■ **Task directions**
Filter the listing for lines containing "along".

■ **Available data**
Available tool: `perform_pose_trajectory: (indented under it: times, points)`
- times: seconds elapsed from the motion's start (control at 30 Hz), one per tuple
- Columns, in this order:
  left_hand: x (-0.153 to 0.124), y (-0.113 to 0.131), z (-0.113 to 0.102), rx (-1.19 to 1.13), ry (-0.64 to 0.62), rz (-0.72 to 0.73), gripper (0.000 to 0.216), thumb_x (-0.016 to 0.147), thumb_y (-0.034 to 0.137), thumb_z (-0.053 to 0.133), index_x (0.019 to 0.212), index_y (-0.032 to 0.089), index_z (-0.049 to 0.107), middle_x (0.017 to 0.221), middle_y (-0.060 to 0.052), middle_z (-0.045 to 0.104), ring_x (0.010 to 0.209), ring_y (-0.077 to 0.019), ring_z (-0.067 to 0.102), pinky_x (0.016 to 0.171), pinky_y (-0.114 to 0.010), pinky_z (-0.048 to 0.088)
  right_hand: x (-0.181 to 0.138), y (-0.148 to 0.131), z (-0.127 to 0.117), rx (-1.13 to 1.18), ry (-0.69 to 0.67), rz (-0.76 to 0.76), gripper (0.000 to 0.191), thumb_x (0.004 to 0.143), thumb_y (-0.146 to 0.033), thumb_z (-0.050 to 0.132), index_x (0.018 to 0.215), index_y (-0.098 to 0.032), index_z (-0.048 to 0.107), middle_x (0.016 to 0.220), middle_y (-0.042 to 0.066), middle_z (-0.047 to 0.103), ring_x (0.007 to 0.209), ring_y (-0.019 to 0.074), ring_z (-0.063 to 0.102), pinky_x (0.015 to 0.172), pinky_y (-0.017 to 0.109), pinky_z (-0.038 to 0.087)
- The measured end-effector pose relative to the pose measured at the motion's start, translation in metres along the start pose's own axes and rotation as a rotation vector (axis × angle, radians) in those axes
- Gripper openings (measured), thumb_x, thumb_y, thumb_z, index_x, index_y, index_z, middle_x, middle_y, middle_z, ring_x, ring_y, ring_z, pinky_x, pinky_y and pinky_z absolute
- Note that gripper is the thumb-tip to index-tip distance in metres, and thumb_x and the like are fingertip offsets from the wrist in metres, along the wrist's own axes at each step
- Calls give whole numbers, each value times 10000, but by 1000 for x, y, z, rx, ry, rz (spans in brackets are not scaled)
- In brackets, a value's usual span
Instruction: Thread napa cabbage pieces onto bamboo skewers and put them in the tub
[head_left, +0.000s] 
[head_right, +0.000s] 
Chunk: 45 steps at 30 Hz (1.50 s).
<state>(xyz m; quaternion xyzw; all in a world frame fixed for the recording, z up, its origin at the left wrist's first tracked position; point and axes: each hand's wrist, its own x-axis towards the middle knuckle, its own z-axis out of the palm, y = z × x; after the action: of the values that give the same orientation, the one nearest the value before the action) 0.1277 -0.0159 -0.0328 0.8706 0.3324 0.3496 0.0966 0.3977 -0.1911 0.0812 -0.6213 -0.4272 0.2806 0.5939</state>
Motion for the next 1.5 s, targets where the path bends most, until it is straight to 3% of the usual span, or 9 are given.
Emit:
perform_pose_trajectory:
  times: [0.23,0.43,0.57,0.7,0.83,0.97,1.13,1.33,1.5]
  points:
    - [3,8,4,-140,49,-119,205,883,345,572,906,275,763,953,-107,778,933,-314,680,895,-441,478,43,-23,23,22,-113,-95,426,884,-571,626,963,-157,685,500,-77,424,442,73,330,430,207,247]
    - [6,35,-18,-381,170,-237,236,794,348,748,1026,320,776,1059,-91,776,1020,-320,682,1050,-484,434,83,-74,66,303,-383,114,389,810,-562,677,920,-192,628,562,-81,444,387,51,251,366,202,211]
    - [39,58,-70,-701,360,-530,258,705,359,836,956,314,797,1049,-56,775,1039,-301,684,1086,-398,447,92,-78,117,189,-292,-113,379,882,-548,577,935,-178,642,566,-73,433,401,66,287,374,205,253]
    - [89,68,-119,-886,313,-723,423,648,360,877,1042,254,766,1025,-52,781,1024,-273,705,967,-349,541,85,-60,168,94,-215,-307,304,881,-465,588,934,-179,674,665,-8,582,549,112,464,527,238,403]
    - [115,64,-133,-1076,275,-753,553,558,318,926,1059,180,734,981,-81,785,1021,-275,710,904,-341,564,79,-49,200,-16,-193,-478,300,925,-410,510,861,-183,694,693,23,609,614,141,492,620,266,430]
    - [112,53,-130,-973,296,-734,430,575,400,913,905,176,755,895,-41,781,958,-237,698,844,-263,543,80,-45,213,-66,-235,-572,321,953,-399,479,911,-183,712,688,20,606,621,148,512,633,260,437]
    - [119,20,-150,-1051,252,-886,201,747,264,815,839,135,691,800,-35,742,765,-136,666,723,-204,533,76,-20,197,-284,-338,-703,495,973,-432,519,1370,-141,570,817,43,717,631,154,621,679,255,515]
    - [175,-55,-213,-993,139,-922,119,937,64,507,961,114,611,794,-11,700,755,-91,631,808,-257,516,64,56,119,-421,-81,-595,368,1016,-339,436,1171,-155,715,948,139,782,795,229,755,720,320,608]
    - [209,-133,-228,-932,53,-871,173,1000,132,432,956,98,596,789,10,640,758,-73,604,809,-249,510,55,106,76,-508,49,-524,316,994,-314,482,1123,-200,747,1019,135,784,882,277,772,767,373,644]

■ **Reply to the task**
- The measured end-effector pose relative to the pose measured at the motion's start, translation in metres along the start pose's own axes and rotation as a rotation vector (axis × angle, radians) in those axes
- Note that gripper is the thumb-tip to index-tip distance in metres, and thumb_x and the like are fingertip offsets from the wrist in metres, along the wrist's own axes at each step

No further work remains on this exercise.